Итак – может быть, до завтра?

Привет Николаю Николаевичу.

Ваша Зин. Мережковская.7Rome, H<ôtel> Beau-SitéVia Aurora, 258 М <18>98

Милая, дорогая Варвара Дмитриевна, у меня просто руки опустились, когда я увидала конверт вашего письма. Отчего вы мне не написали подробно, как случилось это ужасное несчастие, почему? Я не видала вашу сестру, но я отлично ее помню по вашим рассказам, я – как это ни странно – даже несколько раз воображала именно ее, когда описывала героинь моих повестей. Я отлично помню, как вы говорили о ее золотых волосах. Напишите мне о ней, я нахожу, что мы должны не стараться забывать наших милых умерших, а говорить и думать о них, поэтому я и пишу вам это, прошу рассказать о ней, не боясь расстроить вас напоминанием. Когда я получила ваше письмо, я сама лежала в постели, у меня чуть не сделалось заражение крови от нарыва на лице, вся левая сторона, даже рука начала пухнуть, было два доктора, один хотел делать перекрестный надрез, а другой решил подождать, что и вышло лучше.
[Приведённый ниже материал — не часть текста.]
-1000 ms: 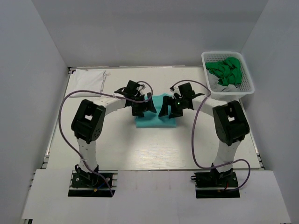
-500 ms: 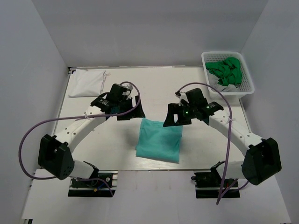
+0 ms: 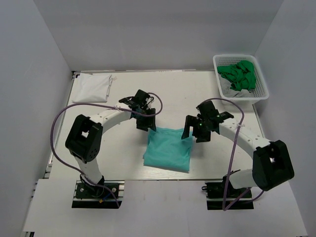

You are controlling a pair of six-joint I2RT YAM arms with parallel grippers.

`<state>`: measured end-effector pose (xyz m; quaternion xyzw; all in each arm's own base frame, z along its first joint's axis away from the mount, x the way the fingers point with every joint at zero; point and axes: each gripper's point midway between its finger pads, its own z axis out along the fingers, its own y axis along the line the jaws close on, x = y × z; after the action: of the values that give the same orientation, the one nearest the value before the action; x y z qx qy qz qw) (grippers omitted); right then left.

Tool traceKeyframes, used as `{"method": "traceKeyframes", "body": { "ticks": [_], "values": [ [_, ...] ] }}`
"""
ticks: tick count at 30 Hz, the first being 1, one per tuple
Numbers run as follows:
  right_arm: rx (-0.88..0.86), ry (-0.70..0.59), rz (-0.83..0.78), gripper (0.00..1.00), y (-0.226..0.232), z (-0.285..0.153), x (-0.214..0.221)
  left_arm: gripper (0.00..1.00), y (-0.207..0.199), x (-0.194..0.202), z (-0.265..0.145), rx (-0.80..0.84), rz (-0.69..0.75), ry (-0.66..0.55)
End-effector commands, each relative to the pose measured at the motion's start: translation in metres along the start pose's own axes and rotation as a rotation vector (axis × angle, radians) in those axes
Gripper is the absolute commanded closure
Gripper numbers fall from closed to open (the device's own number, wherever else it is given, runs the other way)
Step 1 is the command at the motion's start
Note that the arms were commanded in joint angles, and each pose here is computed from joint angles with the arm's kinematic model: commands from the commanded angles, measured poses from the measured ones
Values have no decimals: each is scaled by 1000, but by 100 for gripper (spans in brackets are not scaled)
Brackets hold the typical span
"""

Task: Fold and stack the t-shirts
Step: Smooth out wrinkles on the folded tshirt

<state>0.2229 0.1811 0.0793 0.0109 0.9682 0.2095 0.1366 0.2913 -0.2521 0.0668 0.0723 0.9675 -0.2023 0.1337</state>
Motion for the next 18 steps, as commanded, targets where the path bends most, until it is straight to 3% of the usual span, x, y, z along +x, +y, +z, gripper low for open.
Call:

Я до сих пор еще не вполне поправилась, хотя повязку сняла. Моя болезнь очень помешала работе Дм<итрия> С<ергееви>ча, теперь он нагоняет потерянное время. Напишите мне, дорогая, сюда, и поскорее, а то мы уедем во Флоренцию, где будем жить – еще не знаю. Здесь же мы попали очень хорошо, в помещение, которое занимал Боборыкин. Воображаю ваше настроение теперь и состояние духа Дмитрия Васильевича! Скажите ему, что я крепко, крепко жму его руку, что печалюсь за него от всего сердца. От вас жду скоро хоть двух строчек, пока же еще раз шлю вам мой душевный привет. Поклон Николаю Николаевичу.